Однажды вечером, вернувшись в особняк, я заметила, что мама разговаривает с кем-то в беседке возле дома. Я прищурилась, но так и не сумела разглядеть сквозь деревья, с кем она там.
– Кто это? – спросила я Адама, когда он подъехал ко входу.
– Судя по куртке, кто-то из команды по подъему судов, – сказал он, останавливая машину. – Только у них такой герб на плече.
– А, точно.
Попрощавшись с Адамом, я поднялась по лестнице к главному входу – сверху лучше было видно беседку. Мне не хотелось, чтобы это выглядело так, будто я подглядываю – хотя я именно подглядывала, – поэтому зашла в дом. Не снимая куртки, я проскочила в переднюю гостиную и снова посмотрела на беседку. Адам был прав.
– Йозеф Дракиф, – прошептала я.
Я впервые его увидела с тех пор, как вернулась в Польшу. Как-то раз я спросила маму, встретилась ли она с ним. Мама сказала, что нет, и придумала какую-то отговорку, почему нет. Мне показалось, что такая реакция была вызвана в основном ее теперешней летаргией.
Мама с Юзефом стояли и разговаривали, потом он наклонился и поцеловал ее в щеку на прощание. Мама никак не отреагировала на поцелуй, просто стояла неподвижно, дав ему прикоснуться губами к ее щеке. Йозеф поднял воротник повыше и пошел к черной машине, стоявшей на маленькой парковке для гостей особняка. Голову он вжал в плечи из-за ветра, и казался каким-то побитым. Мама смотрела ему вслед; лицо у нее было бесстрастное, но в то же время грустное.

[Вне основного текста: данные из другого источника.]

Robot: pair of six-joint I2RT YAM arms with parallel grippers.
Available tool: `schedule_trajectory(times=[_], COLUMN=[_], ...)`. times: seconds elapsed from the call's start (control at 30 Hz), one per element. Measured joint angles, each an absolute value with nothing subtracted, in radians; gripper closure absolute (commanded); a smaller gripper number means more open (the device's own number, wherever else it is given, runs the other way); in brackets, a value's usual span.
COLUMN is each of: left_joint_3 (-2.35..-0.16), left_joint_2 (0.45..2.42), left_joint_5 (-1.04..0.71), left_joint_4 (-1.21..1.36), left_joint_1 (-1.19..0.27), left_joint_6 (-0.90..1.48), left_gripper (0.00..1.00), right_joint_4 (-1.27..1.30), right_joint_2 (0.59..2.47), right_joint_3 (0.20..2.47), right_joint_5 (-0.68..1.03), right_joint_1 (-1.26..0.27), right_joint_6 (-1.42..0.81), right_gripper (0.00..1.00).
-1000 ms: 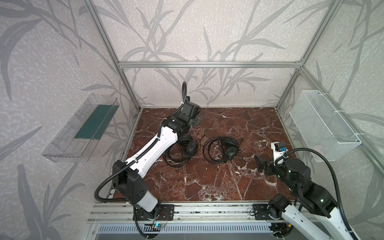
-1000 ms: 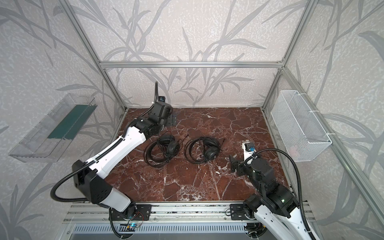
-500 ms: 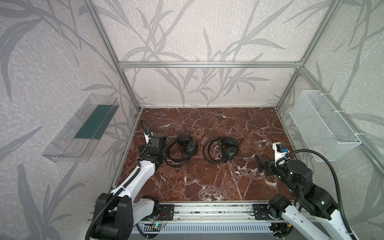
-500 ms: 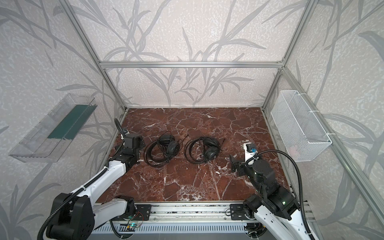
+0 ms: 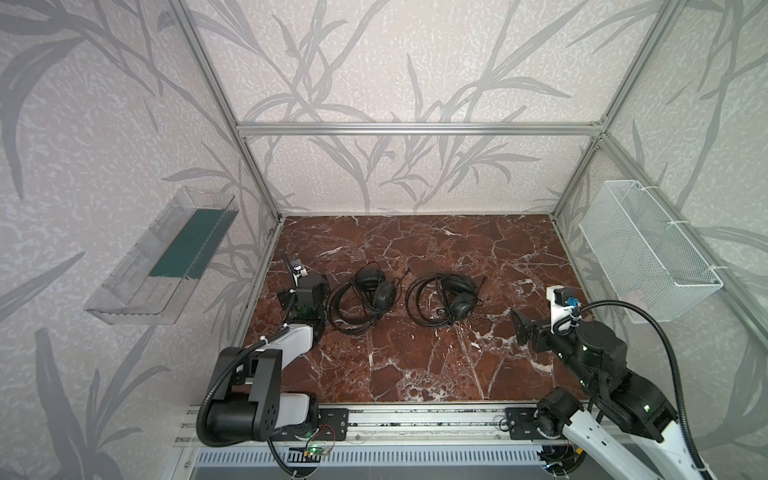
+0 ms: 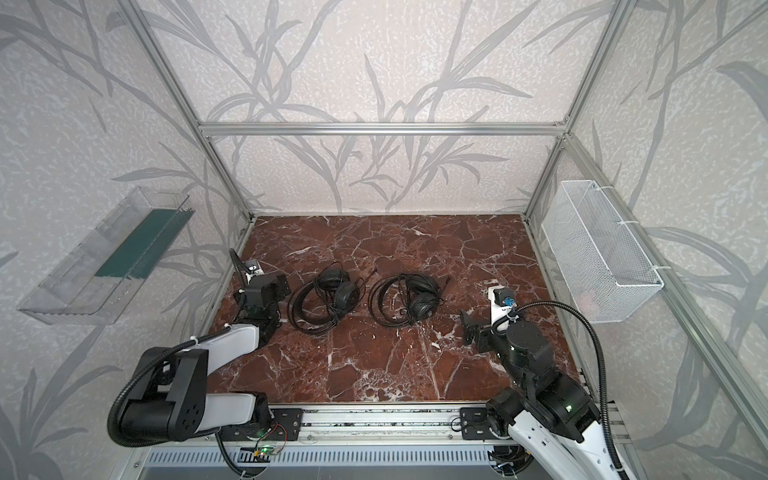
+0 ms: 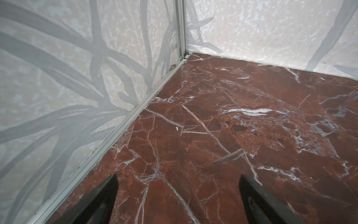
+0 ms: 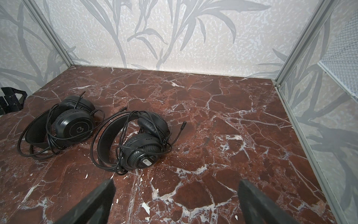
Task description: Wrap the headphones
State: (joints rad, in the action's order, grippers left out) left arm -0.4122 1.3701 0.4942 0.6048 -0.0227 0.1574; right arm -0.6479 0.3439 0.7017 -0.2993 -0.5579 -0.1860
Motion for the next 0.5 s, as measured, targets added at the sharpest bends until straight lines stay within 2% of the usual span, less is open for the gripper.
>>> schedule_trajectory(times=[0.3, 0.5], left_joint_3=[-0.378, -0.377], left_joint_2=[1.548, 1.554], left_joint_5=[0.366, 0.341], left_joint_4=[0.844, 0.862], left_joint_1=[-0.002, -0.009], left_joint_6=[0.112, 0.101], left_gripper=[0.01, 0.01], right_joint_4=[-0.64, -0.62], right_joint_2=[0.349, 0.366], right_joint_3=[0.687, 0.686], right_joint_5=[-0.311, -0.337], right_joint_1=[-0.558, -0.558], right_joint_6=[-0.185, -0.187], right_gripper=[0.01, 0.01])
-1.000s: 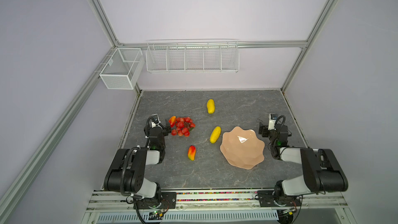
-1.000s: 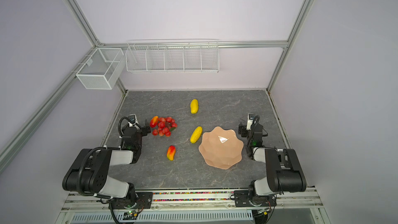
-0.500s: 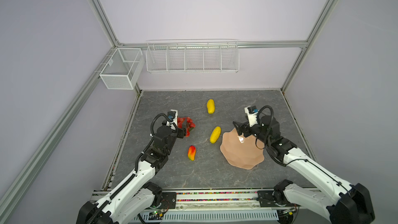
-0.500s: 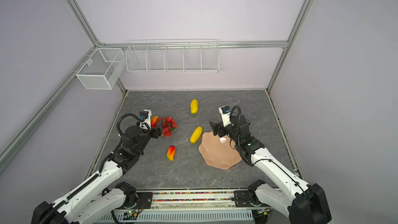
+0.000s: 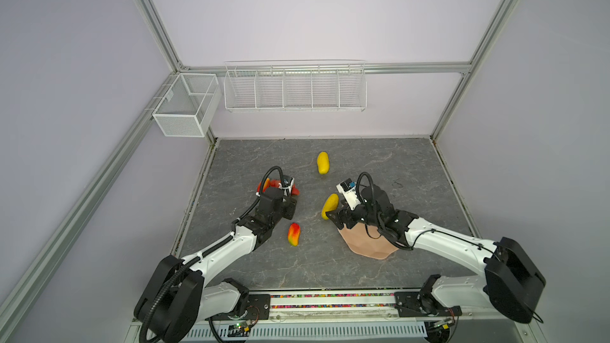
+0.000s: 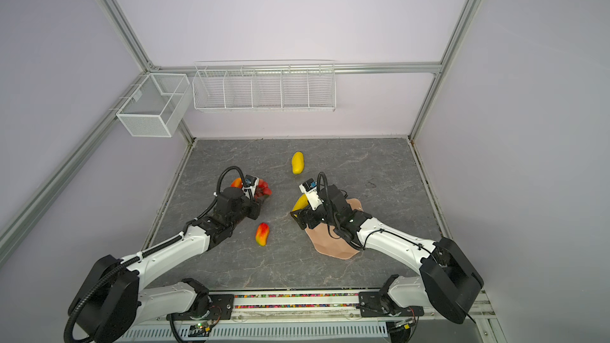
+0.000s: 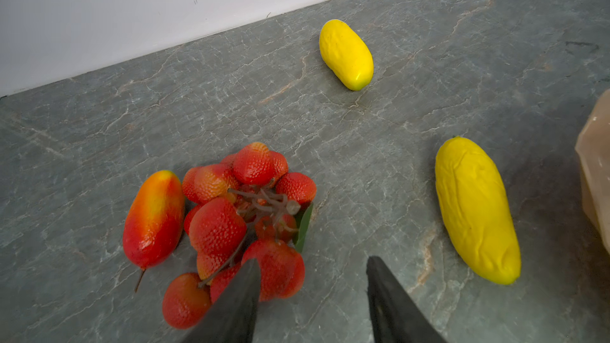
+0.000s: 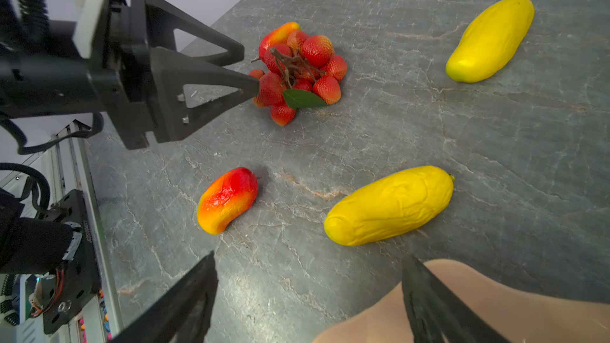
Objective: Place and organize the fake fruits in the fruit bowl
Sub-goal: 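Lower the left gripper and grasp the red fruit bunch by its stems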
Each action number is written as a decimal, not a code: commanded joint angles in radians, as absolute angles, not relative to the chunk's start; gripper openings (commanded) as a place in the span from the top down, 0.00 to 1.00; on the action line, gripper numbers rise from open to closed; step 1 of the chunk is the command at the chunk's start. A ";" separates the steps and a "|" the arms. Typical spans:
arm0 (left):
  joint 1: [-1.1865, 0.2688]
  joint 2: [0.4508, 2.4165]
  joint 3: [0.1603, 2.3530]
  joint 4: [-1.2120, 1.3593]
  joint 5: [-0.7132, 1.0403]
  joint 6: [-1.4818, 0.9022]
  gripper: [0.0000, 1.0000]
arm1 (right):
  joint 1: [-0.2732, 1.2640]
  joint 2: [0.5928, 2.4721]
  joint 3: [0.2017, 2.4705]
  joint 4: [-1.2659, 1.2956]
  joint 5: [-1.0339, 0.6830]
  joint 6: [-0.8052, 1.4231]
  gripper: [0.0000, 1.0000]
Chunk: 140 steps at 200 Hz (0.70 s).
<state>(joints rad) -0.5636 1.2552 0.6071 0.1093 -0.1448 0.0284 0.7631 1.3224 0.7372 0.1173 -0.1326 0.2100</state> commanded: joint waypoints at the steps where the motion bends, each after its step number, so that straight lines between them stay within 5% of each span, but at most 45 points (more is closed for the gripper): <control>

Я думала, она вернется в особняк, но нет, мама свернула на дорожку к воротам… и к берегу.
Я рванула к двери, одним прыжком преодолела лестницу и, промчавшись по газону, догнала маму у ворот.
– Ты куда? – спросила я.
Она повернулась ко мне, держась одной рукой за щеколду, и у меня заныло в животе. Дело было не в ее выражении лица, а в том, какой густой синевой налились ее глаза, как нависли над ними брови, как напряжены были все мышцы, будто прутья клетки.
– Плавать, – просто ответила она. – Как всегда, плавать.
– То есть ты не собиралась… – я замолчала.
Наверное, ожидать, что она всегда станет делиться со мной своими секретами, было неправильно. Только от того, что мама теперь такая непривычно отстраненная, на сердце у меня лежал тяжелый камень, но, кажется, я немножко понимала, что с ней творится.
– Я видела тебя с Йозефом, – сказала я.
– Правда? Да, он приходил.
– С тобой все в порядке? У него был расстроенный вид.
И у нее тоже, просто это не так бросалось в глаза.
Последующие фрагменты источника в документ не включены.